Exercise> In the records below, find the line containing "Place point(s) on the black left gripper left", then copy that line and all lines after it, exactly, omitting every picture.

(Stored items)
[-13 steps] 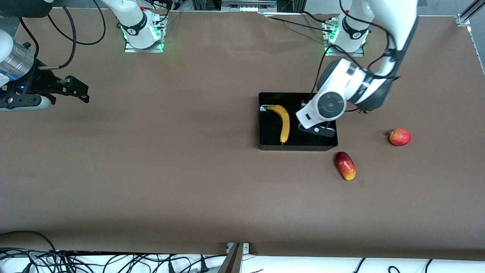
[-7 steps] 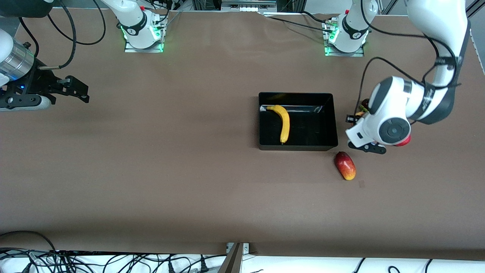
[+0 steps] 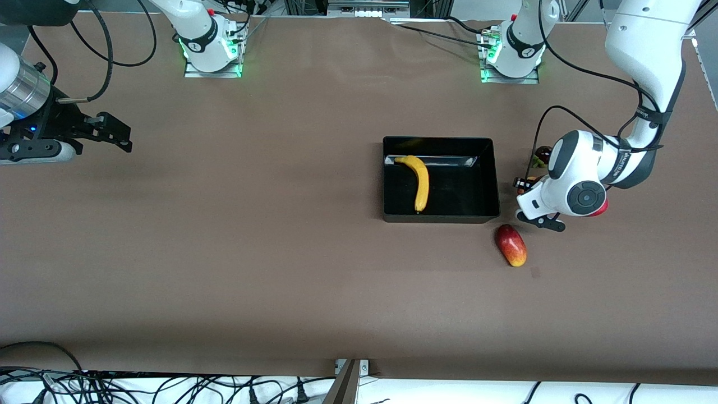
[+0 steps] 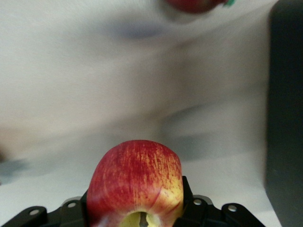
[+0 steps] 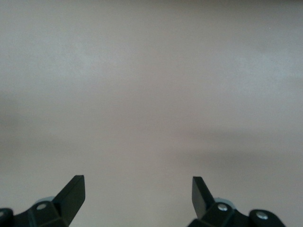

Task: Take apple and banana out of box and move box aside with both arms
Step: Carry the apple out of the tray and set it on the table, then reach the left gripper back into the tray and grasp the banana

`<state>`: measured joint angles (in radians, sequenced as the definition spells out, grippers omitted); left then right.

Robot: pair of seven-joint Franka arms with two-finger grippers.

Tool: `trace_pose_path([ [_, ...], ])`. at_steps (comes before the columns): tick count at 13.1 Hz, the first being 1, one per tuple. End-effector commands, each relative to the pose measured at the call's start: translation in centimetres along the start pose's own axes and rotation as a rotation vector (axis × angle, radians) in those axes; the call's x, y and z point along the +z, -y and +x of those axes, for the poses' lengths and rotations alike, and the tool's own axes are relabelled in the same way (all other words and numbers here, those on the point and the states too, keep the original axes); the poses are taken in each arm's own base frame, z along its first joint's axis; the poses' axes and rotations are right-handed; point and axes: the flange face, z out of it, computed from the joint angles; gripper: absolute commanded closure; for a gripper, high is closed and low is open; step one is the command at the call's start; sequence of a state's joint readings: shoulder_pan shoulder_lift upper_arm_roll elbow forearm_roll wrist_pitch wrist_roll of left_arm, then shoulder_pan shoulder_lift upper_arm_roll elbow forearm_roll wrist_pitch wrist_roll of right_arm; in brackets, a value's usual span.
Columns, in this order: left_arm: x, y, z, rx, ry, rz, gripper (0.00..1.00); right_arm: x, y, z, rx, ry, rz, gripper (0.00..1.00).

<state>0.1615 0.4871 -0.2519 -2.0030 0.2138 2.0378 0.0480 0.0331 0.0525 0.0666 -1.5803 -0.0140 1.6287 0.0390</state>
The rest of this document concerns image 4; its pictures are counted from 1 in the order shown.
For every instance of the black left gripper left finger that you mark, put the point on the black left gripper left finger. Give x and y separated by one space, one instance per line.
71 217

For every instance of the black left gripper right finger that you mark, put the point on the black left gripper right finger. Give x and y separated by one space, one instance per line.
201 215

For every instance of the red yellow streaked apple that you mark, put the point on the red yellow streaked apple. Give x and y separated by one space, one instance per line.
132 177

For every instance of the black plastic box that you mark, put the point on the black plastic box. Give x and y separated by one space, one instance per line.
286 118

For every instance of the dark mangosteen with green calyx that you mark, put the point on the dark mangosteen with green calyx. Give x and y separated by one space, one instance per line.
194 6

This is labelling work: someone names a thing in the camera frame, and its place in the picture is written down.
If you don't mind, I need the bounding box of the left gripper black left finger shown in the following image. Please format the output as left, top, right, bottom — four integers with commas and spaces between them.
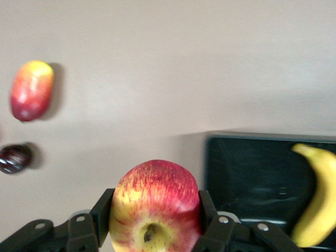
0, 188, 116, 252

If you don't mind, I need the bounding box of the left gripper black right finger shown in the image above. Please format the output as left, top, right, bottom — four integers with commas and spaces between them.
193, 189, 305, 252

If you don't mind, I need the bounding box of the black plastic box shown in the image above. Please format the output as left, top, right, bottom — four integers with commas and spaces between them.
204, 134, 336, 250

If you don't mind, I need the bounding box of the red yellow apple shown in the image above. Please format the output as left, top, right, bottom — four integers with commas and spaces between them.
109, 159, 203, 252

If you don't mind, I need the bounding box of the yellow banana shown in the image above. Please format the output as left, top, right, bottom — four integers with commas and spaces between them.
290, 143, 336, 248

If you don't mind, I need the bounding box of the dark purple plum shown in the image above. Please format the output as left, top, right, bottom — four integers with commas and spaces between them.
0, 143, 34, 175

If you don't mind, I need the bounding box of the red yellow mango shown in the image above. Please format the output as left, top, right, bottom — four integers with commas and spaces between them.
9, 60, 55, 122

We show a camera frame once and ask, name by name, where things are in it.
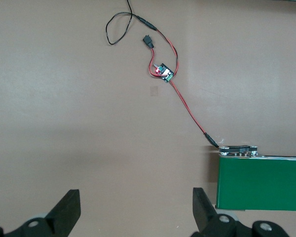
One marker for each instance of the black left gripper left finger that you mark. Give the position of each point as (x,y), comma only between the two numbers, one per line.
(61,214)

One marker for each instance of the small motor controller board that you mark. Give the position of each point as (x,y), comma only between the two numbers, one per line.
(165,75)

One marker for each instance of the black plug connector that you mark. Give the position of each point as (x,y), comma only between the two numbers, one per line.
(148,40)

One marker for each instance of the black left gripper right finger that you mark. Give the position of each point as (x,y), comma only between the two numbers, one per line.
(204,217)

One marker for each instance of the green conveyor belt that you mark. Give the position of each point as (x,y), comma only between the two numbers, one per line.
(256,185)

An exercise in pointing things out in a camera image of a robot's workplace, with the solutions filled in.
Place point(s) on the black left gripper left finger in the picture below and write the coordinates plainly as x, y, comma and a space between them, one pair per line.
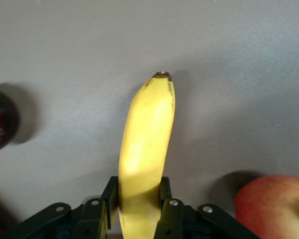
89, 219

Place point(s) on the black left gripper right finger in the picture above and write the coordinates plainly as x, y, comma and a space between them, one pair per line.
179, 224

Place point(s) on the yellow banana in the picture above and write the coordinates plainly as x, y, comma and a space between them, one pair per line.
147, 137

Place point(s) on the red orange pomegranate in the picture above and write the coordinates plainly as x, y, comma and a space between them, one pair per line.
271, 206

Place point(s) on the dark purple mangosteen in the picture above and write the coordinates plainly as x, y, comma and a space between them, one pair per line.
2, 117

Solution to the exercise>
Place point(s) on the black left gripper left finger in the picture below and write the coordinates plainly as x, y, comma and a space between them, one pair per line.
89, 219

Place point(s) on the black left gripper right finger in the picture above and write the coordinates plainly as x, y, comma and a space between them, one pair per line.
179, 224

Place point(s) on the yellow banana in the picture above and write the coordinates plainly as x, y, comma and a space between them, one pair per line.
147, 137

Place point(s) on the red orange pomegranate in the picture above and write the coordinates plainly as x, y, comma and a space between them, one pair per line.
271, 206

Place point(s) on the dark purple mangosteen in the picture above and write the coordinates plainly as x, y, comma and a space between them, one pair per line.
2, 117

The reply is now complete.